The TalkSearch project is made of two main parts: a back-end scraper and a front-end library called TalkSearch.js. The scraper will extract data from YouTube while TalkSearch.js will help you build a front-end for it.
The scraper is the main beast here. Its responsibility is to extract data from YouTube playlists and push records to an Algolia index. We run it on our own infrastructure at regular intervals, to keep content fresh.
The scraper is piloted through a set of config files. Each conference has its own config file containing the list of playlists to crawl. Config files also contains other hooks that can be used to enrich the records.

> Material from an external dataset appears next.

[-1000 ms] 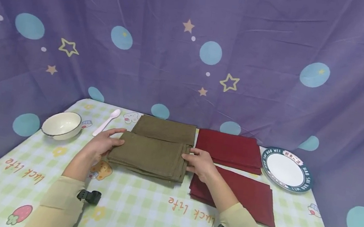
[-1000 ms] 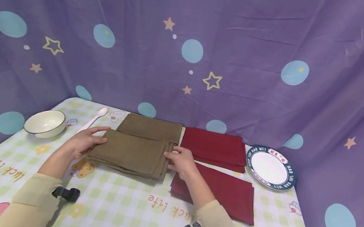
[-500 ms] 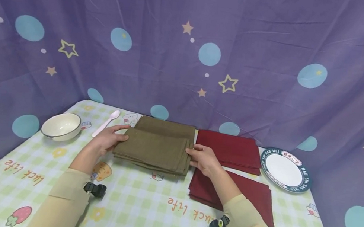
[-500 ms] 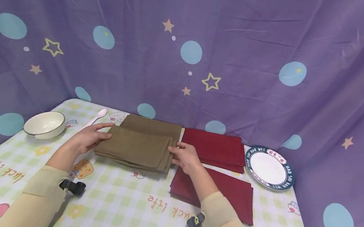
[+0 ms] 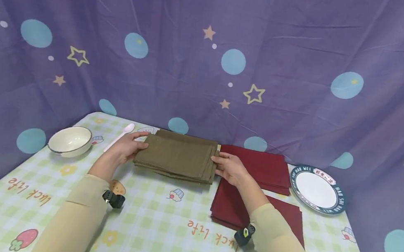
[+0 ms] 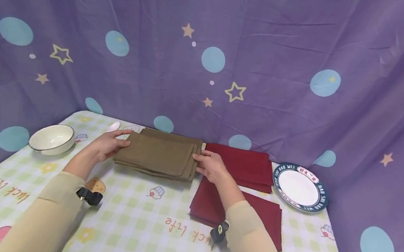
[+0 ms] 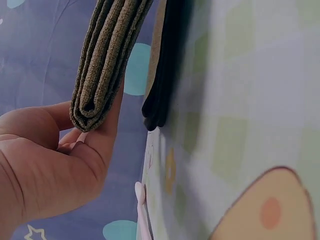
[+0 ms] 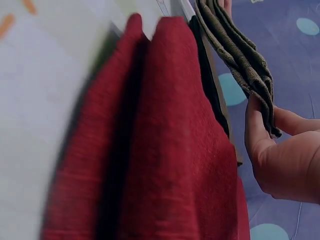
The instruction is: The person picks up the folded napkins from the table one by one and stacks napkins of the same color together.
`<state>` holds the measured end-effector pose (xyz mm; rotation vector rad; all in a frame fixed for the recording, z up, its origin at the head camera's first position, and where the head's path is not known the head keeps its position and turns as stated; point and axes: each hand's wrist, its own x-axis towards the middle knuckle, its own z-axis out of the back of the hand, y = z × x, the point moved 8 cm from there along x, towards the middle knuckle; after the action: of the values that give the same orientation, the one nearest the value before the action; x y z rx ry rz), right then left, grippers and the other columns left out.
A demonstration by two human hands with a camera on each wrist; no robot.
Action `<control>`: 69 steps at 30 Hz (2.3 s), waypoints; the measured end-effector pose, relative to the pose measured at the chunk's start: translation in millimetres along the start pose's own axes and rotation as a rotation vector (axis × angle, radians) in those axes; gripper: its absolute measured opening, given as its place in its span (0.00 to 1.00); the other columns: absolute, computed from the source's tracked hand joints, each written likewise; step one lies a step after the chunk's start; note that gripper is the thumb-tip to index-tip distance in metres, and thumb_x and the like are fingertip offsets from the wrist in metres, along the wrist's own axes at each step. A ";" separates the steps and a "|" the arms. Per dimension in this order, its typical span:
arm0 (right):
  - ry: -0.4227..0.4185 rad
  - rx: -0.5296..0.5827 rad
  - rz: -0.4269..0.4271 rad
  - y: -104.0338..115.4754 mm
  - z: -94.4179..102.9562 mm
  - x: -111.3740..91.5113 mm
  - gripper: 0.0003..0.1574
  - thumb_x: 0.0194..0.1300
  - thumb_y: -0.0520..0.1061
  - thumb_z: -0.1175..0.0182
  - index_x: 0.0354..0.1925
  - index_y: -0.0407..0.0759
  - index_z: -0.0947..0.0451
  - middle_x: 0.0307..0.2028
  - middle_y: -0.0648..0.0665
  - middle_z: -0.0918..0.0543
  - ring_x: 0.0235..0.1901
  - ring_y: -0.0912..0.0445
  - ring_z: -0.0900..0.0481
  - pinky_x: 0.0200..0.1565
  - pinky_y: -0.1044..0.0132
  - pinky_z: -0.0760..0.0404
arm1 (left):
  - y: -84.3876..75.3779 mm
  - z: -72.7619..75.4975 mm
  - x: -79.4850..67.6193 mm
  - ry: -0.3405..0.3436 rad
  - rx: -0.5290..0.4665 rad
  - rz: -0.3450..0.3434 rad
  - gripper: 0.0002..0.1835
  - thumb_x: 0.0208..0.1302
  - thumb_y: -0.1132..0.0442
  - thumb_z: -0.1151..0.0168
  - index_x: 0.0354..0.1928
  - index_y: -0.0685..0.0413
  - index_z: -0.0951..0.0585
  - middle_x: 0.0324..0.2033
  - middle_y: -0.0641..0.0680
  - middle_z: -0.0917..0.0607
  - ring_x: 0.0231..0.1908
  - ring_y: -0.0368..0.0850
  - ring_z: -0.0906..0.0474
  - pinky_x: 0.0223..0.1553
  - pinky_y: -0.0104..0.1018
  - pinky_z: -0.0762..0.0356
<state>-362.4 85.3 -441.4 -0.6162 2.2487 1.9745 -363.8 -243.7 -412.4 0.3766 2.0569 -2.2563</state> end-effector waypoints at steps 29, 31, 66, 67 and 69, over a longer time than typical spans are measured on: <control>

For each playlist, we get the list of videos, and for each video we get the textual transcript. We clean, enrich and reorganise this data to convert it to JSON objects that we push to Algolia. Each config results are pushed to a different index, that can then be queried directly from the front-end, directly into your website. That's where TalkSearch.js comes into play.
Note that the scraper code is entirely open-source. You can run it on your own if you'd like.
TalkSearch.js is the front-end counterpart of the scraper. Now that all the data is in an Algolia index, the job of TalkSearch.js is to help you display it in your website.
Note that the use of TalkSearch.js is entirely optional. The index created by TalkSearch is a regular Algolia index and thus can be used with InstantSearch.js, our front-end library.
TalkSearch.js is nothing more than a set of templates compatible with InstantSearch to help you integrate a battle-tested UI with your data in no time.